HERMÈS. – Veux-tu le crasseux, là-bas, qui vient du Pont ?

ZEUS. – Certainement.

HERMÈS. – Toi, l’homme à la besace ballante, le salopettard, viens et fais le tour de l’assemblée. Je vends une vie mâle excellente et noble, une vie libre ; qui en veut ?  

L’ACH. – Hé ! toi, le crieur, qu’est-ce que tu dis ? Tu vends quelqu’un de libre ?

HERMÈS. – Oui.

L’ACH. – Et tu n’as pas peur de le voir t’intenter un procès pour asservissement ou encore te citer devant l’Aréopage ?

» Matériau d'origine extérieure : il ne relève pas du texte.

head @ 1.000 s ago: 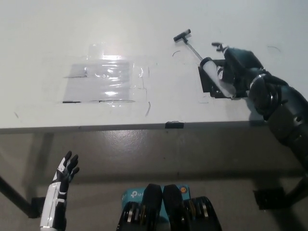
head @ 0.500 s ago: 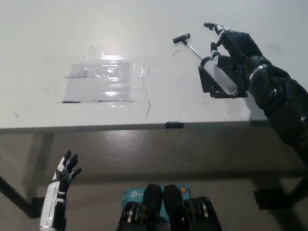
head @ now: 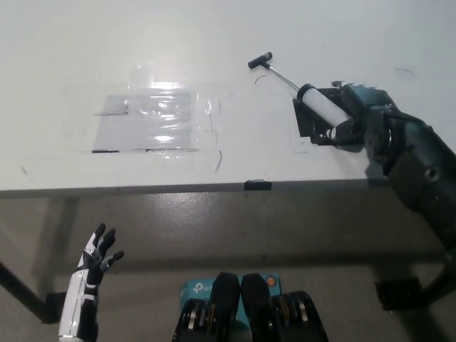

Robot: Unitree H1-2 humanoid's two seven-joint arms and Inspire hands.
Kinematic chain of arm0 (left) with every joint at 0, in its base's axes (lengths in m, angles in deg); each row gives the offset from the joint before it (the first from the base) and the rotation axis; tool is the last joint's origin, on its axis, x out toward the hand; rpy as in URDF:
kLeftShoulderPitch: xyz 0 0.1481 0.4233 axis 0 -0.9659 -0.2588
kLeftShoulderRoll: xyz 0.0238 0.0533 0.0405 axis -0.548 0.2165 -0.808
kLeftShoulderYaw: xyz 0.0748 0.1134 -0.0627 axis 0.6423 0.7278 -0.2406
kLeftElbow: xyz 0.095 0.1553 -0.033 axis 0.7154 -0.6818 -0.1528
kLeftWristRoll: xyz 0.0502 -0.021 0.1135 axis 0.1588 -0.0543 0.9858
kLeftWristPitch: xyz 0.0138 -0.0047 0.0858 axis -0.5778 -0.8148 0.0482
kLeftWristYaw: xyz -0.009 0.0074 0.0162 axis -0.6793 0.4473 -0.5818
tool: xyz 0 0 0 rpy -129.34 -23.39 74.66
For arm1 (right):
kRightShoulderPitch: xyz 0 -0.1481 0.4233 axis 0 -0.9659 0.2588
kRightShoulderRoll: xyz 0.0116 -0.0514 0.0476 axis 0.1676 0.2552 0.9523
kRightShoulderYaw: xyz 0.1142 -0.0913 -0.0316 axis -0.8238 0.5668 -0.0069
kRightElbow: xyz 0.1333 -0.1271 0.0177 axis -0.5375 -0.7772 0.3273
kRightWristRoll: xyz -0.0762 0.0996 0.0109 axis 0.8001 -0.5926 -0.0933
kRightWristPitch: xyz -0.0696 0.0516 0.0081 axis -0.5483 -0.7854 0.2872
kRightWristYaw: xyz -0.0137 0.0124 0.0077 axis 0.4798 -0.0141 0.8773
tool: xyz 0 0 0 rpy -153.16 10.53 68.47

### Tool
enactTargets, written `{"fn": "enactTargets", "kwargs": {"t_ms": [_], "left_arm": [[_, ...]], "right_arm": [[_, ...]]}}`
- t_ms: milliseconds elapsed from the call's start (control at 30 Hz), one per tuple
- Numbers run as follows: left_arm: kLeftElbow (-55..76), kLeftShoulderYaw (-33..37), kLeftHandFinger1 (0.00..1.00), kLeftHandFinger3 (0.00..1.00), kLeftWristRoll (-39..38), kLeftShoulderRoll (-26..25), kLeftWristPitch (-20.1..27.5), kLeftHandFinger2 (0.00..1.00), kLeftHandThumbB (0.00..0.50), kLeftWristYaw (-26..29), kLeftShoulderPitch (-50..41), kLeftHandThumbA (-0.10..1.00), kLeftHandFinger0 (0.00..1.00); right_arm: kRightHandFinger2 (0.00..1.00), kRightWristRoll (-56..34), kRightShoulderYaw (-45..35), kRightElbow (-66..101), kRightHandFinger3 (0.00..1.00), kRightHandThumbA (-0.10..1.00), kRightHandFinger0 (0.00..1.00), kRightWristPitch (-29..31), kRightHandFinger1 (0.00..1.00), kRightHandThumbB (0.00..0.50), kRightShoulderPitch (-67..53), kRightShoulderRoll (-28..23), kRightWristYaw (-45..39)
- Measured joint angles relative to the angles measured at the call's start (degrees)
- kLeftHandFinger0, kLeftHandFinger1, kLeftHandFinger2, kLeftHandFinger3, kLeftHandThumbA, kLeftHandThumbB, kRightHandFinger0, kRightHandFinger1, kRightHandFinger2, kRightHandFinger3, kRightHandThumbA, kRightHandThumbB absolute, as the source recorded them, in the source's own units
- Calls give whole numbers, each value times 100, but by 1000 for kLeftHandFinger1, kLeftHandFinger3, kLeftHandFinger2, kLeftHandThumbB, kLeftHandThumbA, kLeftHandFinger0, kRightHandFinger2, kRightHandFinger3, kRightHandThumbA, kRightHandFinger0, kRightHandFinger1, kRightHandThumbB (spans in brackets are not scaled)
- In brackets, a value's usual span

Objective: The robot uses right hand to pick up a small white air pumper and uses its left hand to compress it, and then puts it on the desk

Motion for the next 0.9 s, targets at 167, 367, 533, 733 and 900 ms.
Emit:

HERMÈS. – Cela ne lui fait rien d’être vendu : Il s’estime libre de toute façon.  

L’ACH. – Et que peut-on faire de lui, sale comme il est et en si misérable état ? A moins qu’il ne faille le désigner comme piocheur et porteur d’eau.

HERMÈS. – Et non seulement cela, mais comme portier également, si tu lui donnes cette charge, tu pourras compter sur lui bien mieux que sur tes chiens. Et de fait, chien, c’est même son nom.

L’ACH. – D’où est-il et quel genre de vie professe-t-il ?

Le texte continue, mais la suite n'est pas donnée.